▶ Exercise details: Each line below from the one containing "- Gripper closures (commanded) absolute" through the one containing "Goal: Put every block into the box" should be output exactly as it stands, and no other line should appear.

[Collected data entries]

..............................

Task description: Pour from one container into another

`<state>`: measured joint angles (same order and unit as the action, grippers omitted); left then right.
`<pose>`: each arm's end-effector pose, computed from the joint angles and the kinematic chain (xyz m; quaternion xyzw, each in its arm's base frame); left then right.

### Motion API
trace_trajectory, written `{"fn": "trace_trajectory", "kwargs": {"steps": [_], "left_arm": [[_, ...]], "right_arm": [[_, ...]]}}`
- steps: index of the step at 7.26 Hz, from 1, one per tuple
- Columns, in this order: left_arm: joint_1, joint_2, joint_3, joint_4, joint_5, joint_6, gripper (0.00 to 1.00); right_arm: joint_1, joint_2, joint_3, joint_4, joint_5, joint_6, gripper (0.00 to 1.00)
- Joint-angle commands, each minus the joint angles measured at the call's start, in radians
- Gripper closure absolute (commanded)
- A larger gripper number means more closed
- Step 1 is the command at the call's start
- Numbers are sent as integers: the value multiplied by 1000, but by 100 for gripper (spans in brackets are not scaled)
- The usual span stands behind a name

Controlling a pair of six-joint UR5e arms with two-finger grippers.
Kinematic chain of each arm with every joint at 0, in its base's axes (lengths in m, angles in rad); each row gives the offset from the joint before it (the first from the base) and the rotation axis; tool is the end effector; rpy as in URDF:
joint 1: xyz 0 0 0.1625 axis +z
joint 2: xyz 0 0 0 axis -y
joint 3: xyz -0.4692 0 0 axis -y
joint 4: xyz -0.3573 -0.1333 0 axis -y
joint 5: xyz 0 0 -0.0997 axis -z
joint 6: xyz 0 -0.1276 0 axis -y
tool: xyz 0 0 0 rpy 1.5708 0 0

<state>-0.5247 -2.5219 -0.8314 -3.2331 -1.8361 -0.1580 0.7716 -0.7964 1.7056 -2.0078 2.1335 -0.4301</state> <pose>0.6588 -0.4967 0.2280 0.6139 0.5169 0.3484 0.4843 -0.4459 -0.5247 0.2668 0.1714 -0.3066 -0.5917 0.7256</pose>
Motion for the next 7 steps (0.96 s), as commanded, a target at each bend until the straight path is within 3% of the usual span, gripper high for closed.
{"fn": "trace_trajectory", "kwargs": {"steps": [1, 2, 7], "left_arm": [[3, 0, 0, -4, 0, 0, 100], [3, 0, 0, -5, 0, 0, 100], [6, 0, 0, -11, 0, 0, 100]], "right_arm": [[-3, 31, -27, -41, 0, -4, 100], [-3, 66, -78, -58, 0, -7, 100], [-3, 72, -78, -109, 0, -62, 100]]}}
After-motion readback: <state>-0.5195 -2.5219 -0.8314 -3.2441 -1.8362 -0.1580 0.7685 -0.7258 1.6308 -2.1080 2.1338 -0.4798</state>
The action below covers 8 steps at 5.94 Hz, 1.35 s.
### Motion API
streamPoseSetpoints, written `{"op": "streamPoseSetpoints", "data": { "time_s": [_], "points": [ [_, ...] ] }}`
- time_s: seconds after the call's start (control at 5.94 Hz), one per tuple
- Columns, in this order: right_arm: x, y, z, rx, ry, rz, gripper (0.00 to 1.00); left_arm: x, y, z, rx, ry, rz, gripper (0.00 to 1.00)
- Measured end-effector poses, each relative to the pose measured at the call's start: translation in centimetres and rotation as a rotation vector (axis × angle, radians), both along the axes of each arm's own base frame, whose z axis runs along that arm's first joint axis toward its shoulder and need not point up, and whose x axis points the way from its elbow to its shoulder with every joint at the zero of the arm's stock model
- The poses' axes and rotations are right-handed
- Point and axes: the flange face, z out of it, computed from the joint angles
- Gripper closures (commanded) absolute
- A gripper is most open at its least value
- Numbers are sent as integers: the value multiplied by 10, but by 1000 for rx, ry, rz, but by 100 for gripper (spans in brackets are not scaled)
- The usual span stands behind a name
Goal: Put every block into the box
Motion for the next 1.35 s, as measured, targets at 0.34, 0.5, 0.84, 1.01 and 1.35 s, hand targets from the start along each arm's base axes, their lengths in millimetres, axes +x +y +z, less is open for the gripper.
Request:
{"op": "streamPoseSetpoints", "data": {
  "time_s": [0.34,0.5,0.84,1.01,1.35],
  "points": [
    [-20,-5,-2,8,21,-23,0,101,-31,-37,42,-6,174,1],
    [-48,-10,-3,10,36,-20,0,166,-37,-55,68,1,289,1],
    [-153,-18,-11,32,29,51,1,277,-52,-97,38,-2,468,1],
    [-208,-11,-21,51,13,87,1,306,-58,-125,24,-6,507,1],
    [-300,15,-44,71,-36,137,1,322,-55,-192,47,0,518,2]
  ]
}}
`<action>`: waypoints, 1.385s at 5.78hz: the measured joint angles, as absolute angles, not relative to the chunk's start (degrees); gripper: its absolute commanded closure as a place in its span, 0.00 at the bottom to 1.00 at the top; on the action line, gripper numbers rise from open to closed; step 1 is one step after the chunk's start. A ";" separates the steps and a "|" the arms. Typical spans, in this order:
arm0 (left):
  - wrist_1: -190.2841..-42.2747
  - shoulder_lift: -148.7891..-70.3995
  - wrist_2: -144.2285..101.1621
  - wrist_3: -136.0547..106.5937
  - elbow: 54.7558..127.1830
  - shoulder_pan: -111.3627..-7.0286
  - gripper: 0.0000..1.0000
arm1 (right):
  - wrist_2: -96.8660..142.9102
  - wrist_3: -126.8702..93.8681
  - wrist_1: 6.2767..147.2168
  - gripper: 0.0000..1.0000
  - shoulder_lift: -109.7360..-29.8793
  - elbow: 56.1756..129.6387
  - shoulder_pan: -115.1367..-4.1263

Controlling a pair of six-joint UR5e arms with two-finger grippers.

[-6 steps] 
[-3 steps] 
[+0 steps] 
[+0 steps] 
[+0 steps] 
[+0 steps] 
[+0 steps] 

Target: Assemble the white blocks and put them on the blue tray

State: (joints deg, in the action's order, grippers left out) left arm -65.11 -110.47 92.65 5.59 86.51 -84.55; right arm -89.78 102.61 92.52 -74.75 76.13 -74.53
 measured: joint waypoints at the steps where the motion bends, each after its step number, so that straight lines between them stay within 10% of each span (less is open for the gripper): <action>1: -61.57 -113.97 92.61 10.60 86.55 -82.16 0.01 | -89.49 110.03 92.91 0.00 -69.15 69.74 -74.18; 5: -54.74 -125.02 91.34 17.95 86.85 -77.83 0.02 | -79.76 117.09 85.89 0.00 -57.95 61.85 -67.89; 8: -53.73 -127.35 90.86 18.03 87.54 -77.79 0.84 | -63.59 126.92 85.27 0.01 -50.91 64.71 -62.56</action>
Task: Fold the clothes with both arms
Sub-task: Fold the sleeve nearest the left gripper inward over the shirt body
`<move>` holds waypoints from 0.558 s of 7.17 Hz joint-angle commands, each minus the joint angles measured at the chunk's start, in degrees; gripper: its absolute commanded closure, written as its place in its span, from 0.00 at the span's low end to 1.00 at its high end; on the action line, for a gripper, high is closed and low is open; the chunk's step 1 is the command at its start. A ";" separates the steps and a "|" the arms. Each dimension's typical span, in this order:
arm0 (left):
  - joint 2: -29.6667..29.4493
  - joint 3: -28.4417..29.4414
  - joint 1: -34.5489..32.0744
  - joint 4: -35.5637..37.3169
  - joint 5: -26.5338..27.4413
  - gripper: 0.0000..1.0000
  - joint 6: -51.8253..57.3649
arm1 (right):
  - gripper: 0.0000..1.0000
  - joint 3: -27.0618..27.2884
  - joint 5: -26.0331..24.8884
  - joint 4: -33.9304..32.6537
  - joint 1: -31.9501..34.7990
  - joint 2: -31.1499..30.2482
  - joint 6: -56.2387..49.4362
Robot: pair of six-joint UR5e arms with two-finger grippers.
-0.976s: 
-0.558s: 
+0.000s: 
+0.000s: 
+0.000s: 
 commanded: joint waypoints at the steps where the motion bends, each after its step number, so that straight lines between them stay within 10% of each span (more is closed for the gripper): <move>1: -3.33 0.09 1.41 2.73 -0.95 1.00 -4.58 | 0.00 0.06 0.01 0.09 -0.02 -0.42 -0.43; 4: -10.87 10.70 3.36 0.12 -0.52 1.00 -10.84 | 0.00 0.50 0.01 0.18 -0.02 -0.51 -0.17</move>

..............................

▶ Answer section:
- Gripper closures (commanded) absolute
- A gripper is most open at its least value
- Numbers are sent as integers: the value multiplied by 10, but by 1000 for rx, ry, rz, but by 100 for gripper (spans in brackets are not scaled)
- The usual span stands behind a name
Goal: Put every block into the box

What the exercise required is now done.